La transhumance est une pratique répandue en montagne. Elle est beaucoup plus insolite dans le bocage breton. Pourtant, à Créhen (Côtes-d’Armor), deux fois par an, au début d'avril et au début de décembre, les 65 vaches du Gaec Hamoniaux traversent le village de 1 800 habitants sur 1,5 km. La particularité de l’exploitation est qu’elle est scindée en deux îlots séparés par le bourg. Le troupeau rejoint le site hivernal (situé à l’ouest) au début de décembre et il fait le chemin inverse au début d'avril vers l’îlot de l’est.  « Nous avons fait le choix de deux sites de traite pour augmenter les surfaces pâturées, avec un système de plus en plus herbager », explique Patrice Hamoniaux. Il est en Gaec avec son épouse Nadia et l’un de ses fils Paul installé en mai 2024 en reprenant 23 ha.

La deuxième salle de traite a été autoconstruite et équipée avec du matériel d’occasion. (©  Isabelle Lejas)

Histoire du Gaec

Le site hivernal comprend une stabulation avec aire paillée, une salle de traite (2x5) équipée d’un décrochage automatique. Durant l’hiver, les vaches dorment à l’abri et sortent chaque jour sur les 24 ha accessibles dont une partie de marais. L’autre site, réservé à la période estivale, comprend un îlot de 33 ha sur lequel les éleveurs ont aménagé en 2022 une deuxième salle de traite (2X7). Les autres surfaces sont dispersées dans la commune et aux alentours et sont destinées aux céréales, aux bœufs et à la fauche.

La configuration particulière des lieux s’explique par l’historique de l’exploitation. Lorsqu’il s’est installé en 1992 en Gaec avec ses parents et son frère, Patrice a repris l’élevage laitier d’un tiers (site à l’ouest). À l’époque, la ferme familiale comprenait 40 vaches et 100 truies avec engraissement. Après le départ des parents à la retraite en 1994 et de son frère en 2003, son épouse Nadia reprend ses parts. Le couple arrête le naissage en porc. En 2015, l’élevage fait face à de gros soucis de mammites. « Nous avons revu notre système d’alimentation basé sur le maïs, pour un système plus herbager en nous appuyant sur la méthode Obsalim (1). » Peu à peu, le couple s’oriente vers l’agriculture biologique et produit ses premiers litres de lait bio en novembre 2017. L’engraissement des porcs est arrêté.

Le site principal comprend une stabulation avec aire paillée de 65 places et une salle de traite. (©  Isabelle Lejas)

Deux sites complémentaires

Les parcelles de l’îlot situé à l’est ont un meilleur potentiel de rendement qu’à l’ouest. À la belle saison, les éleveurs y ramenaient donc de l’herbe aux vaches en allant la chercher avec une autochargeuse ou sous forme d’enrubannage. « Pourquoi ne pas faire un deuxième site de traite sur l’îlot de l’est et laisser pâturer les vaches directement », a proposé leur plus jeune fils Antoine, salarié agricole.

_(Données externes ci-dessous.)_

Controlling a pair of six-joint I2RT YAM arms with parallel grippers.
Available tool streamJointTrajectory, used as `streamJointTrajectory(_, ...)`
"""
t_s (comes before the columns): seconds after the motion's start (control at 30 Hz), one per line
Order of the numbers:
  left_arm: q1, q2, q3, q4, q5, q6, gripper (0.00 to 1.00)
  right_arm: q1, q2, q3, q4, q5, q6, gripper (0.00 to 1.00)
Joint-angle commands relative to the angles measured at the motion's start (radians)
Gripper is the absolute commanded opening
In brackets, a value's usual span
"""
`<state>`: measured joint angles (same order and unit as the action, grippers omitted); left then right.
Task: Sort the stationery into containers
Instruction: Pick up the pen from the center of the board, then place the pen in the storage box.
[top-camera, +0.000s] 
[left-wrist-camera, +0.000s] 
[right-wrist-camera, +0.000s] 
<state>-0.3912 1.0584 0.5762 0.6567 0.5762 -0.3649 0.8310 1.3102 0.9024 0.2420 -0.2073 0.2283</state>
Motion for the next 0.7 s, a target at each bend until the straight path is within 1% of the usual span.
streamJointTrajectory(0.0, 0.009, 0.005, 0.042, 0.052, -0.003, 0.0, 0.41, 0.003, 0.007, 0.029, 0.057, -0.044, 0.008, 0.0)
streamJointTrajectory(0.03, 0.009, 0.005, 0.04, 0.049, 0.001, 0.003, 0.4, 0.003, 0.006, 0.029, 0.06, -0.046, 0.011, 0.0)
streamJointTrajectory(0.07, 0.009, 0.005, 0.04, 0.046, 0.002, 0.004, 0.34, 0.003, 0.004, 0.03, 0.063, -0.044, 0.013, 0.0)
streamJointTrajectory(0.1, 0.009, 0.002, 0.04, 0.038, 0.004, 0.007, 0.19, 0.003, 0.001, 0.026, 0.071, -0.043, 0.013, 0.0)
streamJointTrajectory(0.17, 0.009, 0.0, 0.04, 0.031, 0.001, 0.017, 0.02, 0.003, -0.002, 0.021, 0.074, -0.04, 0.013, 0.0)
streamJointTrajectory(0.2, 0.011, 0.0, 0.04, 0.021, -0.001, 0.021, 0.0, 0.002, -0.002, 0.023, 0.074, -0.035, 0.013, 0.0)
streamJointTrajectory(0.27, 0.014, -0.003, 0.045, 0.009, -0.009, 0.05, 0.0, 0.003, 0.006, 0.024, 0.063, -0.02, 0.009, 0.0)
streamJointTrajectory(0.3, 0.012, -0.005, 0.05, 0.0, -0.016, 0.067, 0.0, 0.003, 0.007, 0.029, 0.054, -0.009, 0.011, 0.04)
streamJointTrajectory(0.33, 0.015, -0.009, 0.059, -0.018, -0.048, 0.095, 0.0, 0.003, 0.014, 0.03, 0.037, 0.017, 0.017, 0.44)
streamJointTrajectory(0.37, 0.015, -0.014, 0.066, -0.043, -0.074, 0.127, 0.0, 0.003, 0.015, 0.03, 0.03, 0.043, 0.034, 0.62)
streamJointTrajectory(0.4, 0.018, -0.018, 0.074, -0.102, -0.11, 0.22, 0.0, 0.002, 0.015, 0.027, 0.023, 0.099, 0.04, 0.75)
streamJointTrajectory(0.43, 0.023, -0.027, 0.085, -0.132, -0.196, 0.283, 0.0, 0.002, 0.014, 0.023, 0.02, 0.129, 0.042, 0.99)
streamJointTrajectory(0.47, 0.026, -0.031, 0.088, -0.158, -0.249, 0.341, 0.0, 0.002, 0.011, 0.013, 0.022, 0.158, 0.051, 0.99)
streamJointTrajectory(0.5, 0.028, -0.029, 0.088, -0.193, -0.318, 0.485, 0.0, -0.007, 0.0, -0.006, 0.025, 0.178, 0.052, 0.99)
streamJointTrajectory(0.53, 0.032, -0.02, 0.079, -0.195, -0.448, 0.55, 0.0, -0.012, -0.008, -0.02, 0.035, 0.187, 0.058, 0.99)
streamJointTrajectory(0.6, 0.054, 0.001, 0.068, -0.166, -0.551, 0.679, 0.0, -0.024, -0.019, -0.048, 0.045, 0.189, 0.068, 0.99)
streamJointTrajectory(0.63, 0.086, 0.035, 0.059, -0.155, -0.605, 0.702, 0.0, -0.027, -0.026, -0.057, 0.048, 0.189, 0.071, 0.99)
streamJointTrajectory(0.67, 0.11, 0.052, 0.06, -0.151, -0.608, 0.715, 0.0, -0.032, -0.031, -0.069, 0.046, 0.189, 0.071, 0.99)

Une idée pertinente d’autant que le site principal (ouest) risque de perdre 12,5 ha : 11 ha régulièrement submergés par la mer, faute d’entretien du barrage et des clapets du fleuve côtier de l’Arguenon, et 2,5 ha en terrain constructible.

Renseignements pris, l’achat d’une salle de traite mobile, comme on peut voir en alpage, s’avère onéreux : 50 000 € pour la structure sans le matériel. Les devis pour aménager l’ancienne porcherie sont hors de prix. Ils optent pour la construction sous un ancien appentis en faisant les travaux de maçonnerie eux-mêmes. Ils achètent une salle de traite d’occasion. Le projet finalisé en juin 2022 a coûté 54 000 €. Avec ce fonctionnement, l’alimentation est optimisée grâce au pâturage et le coût alimentaire a diminué (60 €/1 000 l en 2023-2024 contre 66 €/1 000 l en 2022-2023). Le temps de travail lié à la distribution de la ration à l’auge s’est réduit. Sur le plan économique, les charges de mécanisation liées à la récolte de l’herbe ont baissé. « C’est rentable car nous avons fait les travaux à moindres frais par nous-même. Notre chance est d’avoir deux sites complémentaires », précise Patrice. En hiver, les éleveurs apprécient de revenir sur le site où ils habitent. « Désormais, nous vivons davantage au rythme des saisons », concluent les exploitants.

(1) Méthode basée sur l’observation des animaux. Utilisable également pour les brebis et les chèvres.